The most common Wiegand format is 26-bit which is referred to as an open
format. This format is used when programming a card and this information is
transmitted by the reader to its controller,” he explains.
“Users should ask
what level of security is provided to prevent reading or duplicating data from
the card. Another important question to ask is what security exists between the
reader and the card. There are quite a number of different proximity solutions
that require various levels of authentication from the card in order for it to
be read.”
According to
Pausigere, Central Security Distribution offers different readers to suit
almost any application.
“Perhaps users
would like to use a card technology coupled with a unique pin code they have to
enter on a terminal to gain access – perhaps they might incorporate biometrics
with proximity – in either case we can help them,” he says.
Pausigere agrees
the ongoing cost of maintaining card-based access control systems is a key
element of many systems but he says it needs to be kept in perspective.
“Credentials and
their associated readers are probably some of the most reasonably priced
security products you can buy on the market,” he says.
“But obviously users
need to ensure that they are not spending more than necessary on features that
might never be used. For instance, I have found that a majority of customers
order custom products that consist of unique site codes and card formats that
simply are not required. Non-standard options such as custom card formats or
unique site codes might not cost much per card but make a massive difference
for bigger orders.”
“Consideration also
needs to be taken when managing credentials,” Pausigere says.
“If credentials
are recycled considerable cost savings can be made. And if you have 100
employees working for you, don’t order 100 cards. Each individual card order is
going to incur a programming fee, service call and lost productive hours on
site. Instead try to keep a 15 per cent margin for lost cards and new employees.
Pausigere says photo
ID is an excellent technology, when it’s used properly.
“There is no
point in placing an employee’s name or photo on a card if the credential is not
used for identification of the card holder,” he says.
“It’s not
uncommon to find security guards waving personnel with photo ID past a secured
entry point because they either know the staff or are not performing their
duties correctly.
“If you have two
sites using different card technologies, speak with your supplier. There are
various multi-technology cards available. Instead of purchasing two cards for
the one person to travel from one site to another, you can simply purchase the
one card.”
When Pausigere
looks to the future he says that while reader technology isn’t really behind the
8 ball, some of the supporting hardware generally is.
“Card
manufactures have been pumping out Wiegand readers since the pyramids,”

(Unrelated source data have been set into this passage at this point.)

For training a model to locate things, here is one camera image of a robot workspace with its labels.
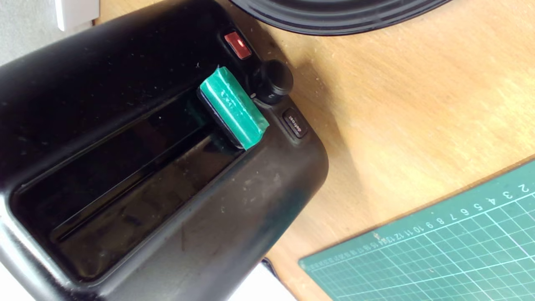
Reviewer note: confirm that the green taped toaster lever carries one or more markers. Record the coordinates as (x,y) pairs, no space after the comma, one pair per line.
(234,108)

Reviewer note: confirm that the black defrost toaster button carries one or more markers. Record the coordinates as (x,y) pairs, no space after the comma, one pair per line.
(295,123)

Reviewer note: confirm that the black toaster dial knob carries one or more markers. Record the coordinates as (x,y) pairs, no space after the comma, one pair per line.
(273,81)

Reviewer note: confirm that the red toaster button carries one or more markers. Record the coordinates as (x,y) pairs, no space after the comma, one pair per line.
(237,45)

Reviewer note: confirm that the black two-slot toaster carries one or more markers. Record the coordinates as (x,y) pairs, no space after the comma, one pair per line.
(125,62)

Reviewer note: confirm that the black plate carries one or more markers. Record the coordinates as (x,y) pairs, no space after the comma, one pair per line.
(334,16)

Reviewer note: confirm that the green cutting mat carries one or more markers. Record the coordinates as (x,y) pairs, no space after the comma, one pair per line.
(451,259)

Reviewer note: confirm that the white wall clip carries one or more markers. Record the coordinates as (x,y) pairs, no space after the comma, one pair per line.
(77,12)

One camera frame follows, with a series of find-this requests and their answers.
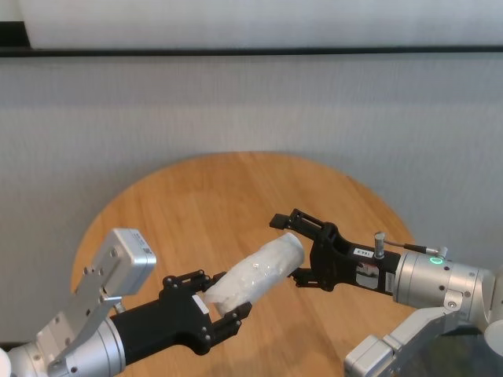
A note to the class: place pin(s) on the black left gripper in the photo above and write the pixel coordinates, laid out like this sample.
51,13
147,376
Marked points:
169,324

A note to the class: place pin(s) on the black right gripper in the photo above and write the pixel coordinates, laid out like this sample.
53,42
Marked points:
342,267

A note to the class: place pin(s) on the white plastic-wrapped sandbag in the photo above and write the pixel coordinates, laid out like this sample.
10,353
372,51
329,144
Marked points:
259,271

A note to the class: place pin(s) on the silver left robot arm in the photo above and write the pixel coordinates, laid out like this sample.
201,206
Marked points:
100,351

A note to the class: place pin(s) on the dark glossy robot chest panel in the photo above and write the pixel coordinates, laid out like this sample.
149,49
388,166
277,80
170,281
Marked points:
452,353

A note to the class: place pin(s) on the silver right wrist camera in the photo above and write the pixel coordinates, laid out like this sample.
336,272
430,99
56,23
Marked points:
367,359

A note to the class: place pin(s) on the black horizontal wall rail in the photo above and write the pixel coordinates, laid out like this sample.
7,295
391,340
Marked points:
251,51

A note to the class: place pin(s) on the black wall panel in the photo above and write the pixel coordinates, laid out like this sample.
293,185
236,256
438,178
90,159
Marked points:
12,36

Pausigere says. “But this technology has numerous limitations including a total
lack of security over the data lines between the reader head and the control
equipment.
“Combatting this,
Inner Range has recently developed an interface for HID’s Hi-O. Hi-O (Highly
Intelligent Opening) is a system Concept solutions can use to interface with
doors on a high level with features such as voltage monitoring, Sabotage
detection and Component heartbeat monitoring.
“There’s no
question that today’s card technology has a lot to offer to the public,”
Pausigere explains. “Non-volatile memory is cheaper every day. Cards are
usually only sold for the purposes of access control but they can do so much
more if end users and integrators ask them.
“Examples of some future applications are
storage of personal medical data including photos and other digital media. In
terms of encryption and card security in general, I think the technology is
progressing nicely with market demands,” he says.